* _WHAT YOU NEED TO DO_:
Start at the first line of the material below and retype each line through the one containing "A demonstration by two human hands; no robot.", exactly.

* _GIVEN MATERIAL_:
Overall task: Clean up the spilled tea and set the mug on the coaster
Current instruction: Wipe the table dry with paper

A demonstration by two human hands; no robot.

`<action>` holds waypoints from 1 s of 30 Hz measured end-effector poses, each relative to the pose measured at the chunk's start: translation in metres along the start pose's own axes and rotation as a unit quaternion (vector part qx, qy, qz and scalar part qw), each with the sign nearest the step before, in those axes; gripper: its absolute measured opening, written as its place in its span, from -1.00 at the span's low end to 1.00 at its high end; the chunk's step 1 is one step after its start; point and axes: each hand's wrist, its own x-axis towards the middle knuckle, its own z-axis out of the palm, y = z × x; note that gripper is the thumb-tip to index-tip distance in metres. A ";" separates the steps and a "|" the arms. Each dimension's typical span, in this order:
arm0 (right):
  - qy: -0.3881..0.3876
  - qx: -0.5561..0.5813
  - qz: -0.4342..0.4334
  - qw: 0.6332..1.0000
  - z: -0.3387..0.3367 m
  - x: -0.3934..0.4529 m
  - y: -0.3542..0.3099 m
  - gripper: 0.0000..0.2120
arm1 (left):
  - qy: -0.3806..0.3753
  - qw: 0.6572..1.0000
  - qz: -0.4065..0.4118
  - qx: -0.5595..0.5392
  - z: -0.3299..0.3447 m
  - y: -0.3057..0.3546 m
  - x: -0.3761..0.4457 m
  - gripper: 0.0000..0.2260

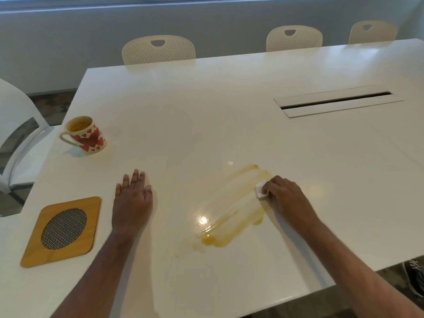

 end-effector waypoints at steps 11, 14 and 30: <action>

* _ANSWER SPACE_:
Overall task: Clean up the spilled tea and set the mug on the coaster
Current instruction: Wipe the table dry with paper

A demonstration by two human hands; no robot.

There's no more to this exercise.